→ **Work request**
The expected output is a verbatim reprint of the lines from the beginning of the data that follows through the line that contains "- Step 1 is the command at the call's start".

→ **The data**
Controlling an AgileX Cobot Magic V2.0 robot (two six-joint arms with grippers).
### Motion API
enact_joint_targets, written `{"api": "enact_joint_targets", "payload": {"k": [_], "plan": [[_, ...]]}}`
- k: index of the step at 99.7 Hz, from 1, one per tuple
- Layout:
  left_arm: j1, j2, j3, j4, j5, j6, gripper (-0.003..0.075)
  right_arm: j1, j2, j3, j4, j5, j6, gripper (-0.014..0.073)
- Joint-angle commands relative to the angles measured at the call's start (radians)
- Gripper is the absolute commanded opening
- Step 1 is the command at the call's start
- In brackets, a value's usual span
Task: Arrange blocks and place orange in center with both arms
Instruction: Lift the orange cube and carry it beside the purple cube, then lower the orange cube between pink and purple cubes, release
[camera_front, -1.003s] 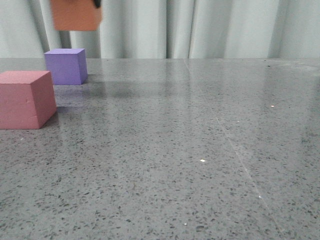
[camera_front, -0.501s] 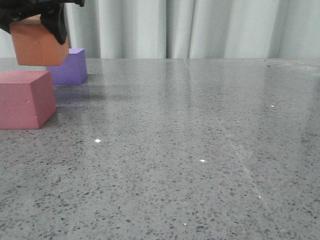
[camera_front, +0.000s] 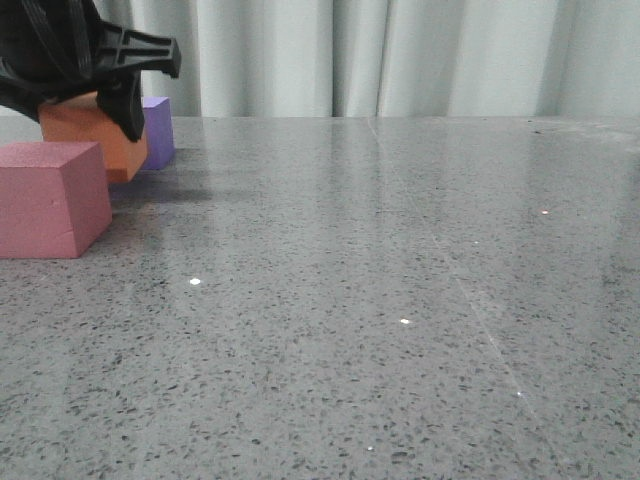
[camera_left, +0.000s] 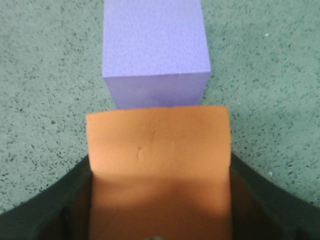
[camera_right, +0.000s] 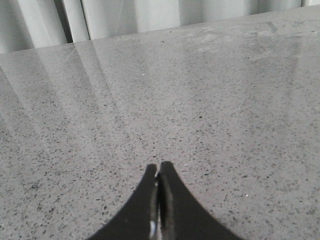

→ **Result of this task**
Controlling an AgileX Cobot Magic V2.0 robot (two six-joint arms with grippers).
### Motion API
enact_joint_targets, written `{"api": "enact_joint_targets", "payload": {"k": [_], "plan": [[_, ...]]}}`
- k: index of the step at 99.7 Hz, from 1, one per tuple
- Layout:
  left_arm: j1, j2, j3, j4, j5, j6, gripper (-0.003..0.075)
  right_arm: j1, j2, j3, j4, j5, j6, gripper (-0.014..0.073)
- Joint-angle commands relative to the angles measured at the call's start (radians)
- Gripper is the absolute commanded opening
- Step 1 is the command at the call's start

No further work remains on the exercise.